The intent of the Act was to eliminate all racial discrimination and vilification.

It included a section that made it unlawful for a person to do an act in public (including writing and publishing words and images), if that act is reasonably likely to ‘offend, insult, humiliate or intimidate’ a person of a certain race, colour or national or ethnic origin. There were exemptions provided where the act related to artistic works, genuine academic or scientific purposes, fair reporting, and fair comment on matters of public interest.

This section has recently become controversial. Some prosecutions undertaken by the Australian Human Rights Commission have raised issues about the balance between the boundaries of free speech, and the difficulty created by the broadness and uncertainty of meaning of the words ‘offend’ and ‘insult’.

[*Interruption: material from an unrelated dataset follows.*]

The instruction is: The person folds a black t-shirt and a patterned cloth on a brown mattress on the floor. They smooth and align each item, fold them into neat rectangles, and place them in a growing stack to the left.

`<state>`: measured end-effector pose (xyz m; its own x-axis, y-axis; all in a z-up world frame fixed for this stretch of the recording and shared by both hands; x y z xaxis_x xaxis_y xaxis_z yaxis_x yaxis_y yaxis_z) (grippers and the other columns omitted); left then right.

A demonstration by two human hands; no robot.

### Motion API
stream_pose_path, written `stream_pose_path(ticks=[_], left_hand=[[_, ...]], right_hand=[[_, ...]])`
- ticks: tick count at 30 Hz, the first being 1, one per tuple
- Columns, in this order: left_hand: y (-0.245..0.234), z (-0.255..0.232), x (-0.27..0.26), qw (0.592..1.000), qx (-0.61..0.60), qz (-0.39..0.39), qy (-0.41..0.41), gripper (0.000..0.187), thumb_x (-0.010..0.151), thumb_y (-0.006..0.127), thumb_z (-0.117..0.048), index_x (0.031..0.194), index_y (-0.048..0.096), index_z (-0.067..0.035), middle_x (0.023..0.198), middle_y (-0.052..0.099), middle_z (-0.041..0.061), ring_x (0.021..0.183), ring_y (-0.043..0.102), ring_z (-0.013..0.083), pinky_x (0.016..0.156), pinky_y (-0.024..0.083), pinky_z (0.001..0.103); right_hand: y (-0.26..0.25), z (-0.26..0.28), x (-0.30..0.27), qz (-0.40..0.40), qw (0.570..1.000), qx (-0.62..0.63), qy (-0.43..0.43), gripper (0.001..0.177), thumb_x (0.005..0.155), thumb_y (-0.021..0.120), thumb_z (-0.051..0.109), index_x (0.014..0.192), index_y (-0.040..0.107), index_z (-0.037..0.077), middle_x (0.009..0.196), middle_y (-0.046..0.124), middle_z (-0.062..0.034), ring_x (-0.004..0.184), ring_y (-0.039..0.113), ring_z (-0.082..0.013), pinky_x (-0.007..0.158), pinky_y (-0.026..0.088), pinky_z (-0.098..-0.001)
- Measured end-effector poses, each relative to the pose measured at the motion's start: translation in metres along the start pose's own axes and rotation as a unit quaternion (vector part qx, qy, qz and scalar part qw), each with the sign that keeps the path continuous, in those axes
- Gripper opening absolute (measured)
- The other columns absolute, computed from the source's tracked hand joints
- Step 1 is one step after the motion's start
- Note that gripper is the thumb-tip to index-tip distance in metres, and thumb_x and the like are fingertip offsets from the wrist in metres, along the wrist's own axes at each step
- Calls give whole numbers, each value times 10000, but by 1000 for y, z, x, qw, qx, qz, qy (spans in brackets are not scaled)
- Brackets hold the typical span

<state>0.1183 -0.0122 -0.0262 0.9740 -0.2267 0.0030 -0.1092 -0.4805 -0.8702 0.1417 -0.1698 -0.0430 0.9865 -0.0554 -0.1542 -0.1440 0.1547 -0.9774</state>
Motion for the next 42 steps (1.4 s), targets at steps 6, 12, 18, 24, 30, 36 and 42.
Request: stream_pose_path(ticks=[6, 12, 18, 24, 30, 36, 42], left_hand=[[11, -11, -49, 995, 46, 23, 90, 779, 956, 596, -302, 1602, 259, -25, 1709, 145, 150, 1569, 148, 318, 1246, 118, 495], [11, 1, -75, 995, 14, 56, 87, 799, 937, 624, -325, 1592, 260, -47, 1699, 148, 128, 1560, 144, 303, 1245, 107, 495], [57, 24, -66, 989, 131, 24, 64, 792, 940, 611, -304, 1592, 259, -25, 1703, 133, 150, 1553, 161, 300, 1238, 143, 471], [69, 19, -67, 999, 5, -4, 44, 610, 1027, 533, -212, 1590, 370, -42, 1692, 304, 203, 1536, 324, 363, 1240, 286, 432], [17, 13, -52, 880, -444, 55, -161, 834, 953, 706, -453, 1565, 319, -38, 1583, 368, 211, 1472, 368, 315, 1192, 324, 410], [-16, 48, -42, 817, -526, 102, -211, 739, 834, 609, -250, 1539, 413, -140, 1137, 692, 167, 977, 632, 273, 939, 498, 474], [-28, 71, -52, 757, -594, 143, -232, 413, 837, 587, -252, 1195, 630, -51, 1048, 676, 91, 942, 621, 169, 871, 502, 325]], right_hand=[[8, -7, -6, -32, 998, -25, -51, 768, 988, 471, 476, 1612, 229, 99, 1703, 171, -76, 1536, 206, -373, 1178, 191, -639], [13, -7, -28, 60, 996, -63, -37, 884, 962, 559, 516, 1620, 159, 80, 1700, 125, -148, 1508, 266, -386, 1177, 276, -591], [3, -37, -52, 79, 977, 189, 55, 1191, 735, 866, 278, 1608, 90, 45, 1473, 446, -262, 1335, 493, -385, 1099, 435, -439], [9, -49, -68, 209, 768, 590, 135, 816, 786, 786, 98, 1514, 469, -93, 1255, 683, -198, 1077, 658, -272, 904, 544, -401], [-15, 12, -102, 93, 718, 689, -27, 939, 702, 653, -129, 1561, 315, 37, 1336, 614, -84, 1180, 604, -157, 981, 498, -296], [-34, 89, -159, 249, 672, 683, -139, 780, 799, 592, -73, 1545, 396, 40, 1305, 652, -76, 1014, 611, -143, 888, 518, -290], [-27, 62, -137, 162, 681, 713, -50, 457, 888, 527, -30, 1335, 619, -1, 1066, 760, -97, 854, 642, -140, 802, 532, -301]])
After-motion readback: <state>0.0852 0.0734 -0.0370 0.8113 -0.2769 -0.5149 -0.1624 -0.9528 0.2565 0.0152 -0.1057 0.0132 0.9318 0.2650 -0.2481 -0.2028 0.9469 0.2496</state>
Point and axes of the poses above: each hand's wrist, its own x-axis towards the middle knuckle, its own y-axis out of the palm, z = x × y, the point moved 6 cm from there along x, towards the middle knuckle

Reconciliation Australia, Get the Facts: The Racial Discrimination Act, https://www.reconciliation.org.au/wp-content/uploads/2017/11/The-Racial…, viewed 14 October 2020

1. What was the Racial Discrimination Act?

2. How would it protect or enhance the citizenship rights of Aboriginal and Torres Strait Islander Australians?

3. How could a law to protect rights for one group possibly restrict those for others?

4. What was the significance of the Racial Discrimination Act for Aboriginal and Torres Strait Islander people’s rights?

5. How would this event have influenced the development of Aboriginal and Torres Strait Islander people’s rights over time?